Problem statement: Images aside, the whole listing should be written out word for word.

*** Begin section ***

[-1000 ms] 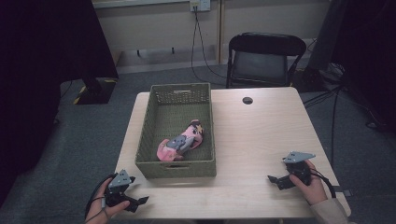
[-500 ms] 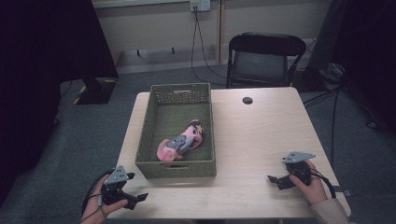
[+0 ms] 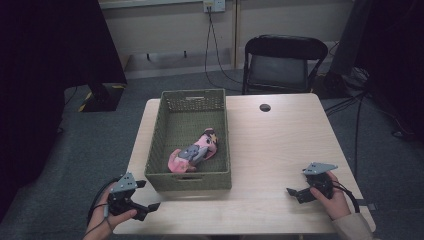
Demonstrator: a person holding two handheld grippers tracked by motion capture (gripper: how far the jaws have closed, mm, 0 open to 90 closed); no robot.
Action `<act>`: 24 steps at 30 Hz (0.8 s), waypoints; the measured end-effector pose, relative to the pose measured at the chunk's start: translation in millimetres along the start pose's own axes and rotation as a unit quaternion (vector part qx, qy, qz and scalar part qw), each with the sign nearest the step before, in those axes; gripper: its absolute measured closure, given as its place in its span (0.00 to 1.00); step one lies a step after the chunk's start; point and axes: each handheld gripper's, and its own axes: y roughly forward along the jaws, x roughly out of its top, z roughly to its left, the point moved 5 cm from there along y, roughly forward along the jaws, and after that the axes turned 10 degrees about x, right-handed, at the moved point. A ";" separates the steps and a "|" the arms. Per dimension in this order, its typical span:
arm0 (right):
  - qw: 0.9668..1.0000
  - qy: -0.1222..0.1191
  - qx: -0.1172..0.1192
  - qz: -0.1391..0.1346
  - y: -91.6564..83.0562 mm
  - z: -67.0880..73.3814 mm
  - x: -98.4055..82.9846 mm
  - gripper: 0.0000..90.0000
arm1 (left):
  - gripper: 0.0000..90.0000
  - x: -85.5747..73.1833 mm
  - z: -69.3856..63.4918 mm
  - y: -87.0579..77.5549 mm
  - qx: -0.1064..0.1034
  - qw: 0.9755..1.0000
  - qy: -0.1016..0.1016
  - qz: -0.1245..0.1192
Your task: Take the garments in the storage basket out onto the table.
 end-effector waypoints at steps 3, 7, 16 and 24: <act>1.000 0.000 0.000 0.000 0.0 -0.1 0.0 0.00 | 0.04 6.5 -0.5 -2.1 -0.005 1.000 -0.004 -0.004; 1.000 0.000 0.000 0.000 0.0 0.0 0.0 0.00 | 0.04 14.3 -1.1 -5.4 -0.011 1.000 -0.005 -0.006; 1.000 0.000 0.000 0.000 0.0 0.1 0.0 0.00 | 0.04 30.0 -0.8 -12.2 -0.016 1.000 -0.004 -0.003; 1.000 0.000 0.000 0.000 0.0 0.1 -0.1 0.00 | 0.04 43.3 1.7 -16.7 -0.016 1.000 0.002 -0.002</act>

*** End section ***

Response area:
[-1000 ms] 
[-500 ms] 
[+0 ms] 
Demonstrator: a person holding two handheld grippers tracked by motion capture (gripper: how far the jaws have closed, mm, 0 open to 90 closed); no robot.
Action `<act>`: 24 steps at 30 Hz (0.8 s), waypoints; the measured end-effector pose, relative to the pose measured at the chunk's start: translation in millimetres along the start pose's own axes and rotation as a unit quaternion (vector part qx, qy, qz and scalar part qw), each with the sign nearest the step before, in those axes; gripper: its absolute measured closure, given as its place in its span (0.00 to 1.00); step one lies a step after the chunk's start; point and axes: each handheld gripper's, and its own axes: y roughly forward along the jaws, x roughly out of its top, z roughly to its left, the point moved 5 cm from there along y, roughly forward along the jaws, and after that the axes turned 10 degrees about x, right-handed, at the moved point. A ";" separates the steps and a "|" the arms. Per dimension in this order, its typical span:
arm0 (right):
  - qw: 0.9668..1.0000
  - qy: -0.1222..0.1191
  - qx: -0.1172..0.1192
  - qz: -0.1391..0.1346
  - y: -91.6564..83.0562 mm
  - z: -67.0880..73.3814 mm
  - x: -98.4055..82.9846 mm
  - gripper: 0.0000..90.0000
arm1 (left):
  - gripper: 0.0000..90.0000
  - x: -85.5747..73.1833 mm
  - z: -69.3856..63.4918 mm
  - y: -87.0579..77.5549 mm
  - qx: -0.1064..0.1034
  - qw: 0.9755..1.0000
  - qy: -0.1016..0.1016
  - qz: -0.1245..0.1192
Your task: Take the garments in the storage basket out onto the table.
 end-effector waypoints at steps 3, 7, 16 and 24: <act>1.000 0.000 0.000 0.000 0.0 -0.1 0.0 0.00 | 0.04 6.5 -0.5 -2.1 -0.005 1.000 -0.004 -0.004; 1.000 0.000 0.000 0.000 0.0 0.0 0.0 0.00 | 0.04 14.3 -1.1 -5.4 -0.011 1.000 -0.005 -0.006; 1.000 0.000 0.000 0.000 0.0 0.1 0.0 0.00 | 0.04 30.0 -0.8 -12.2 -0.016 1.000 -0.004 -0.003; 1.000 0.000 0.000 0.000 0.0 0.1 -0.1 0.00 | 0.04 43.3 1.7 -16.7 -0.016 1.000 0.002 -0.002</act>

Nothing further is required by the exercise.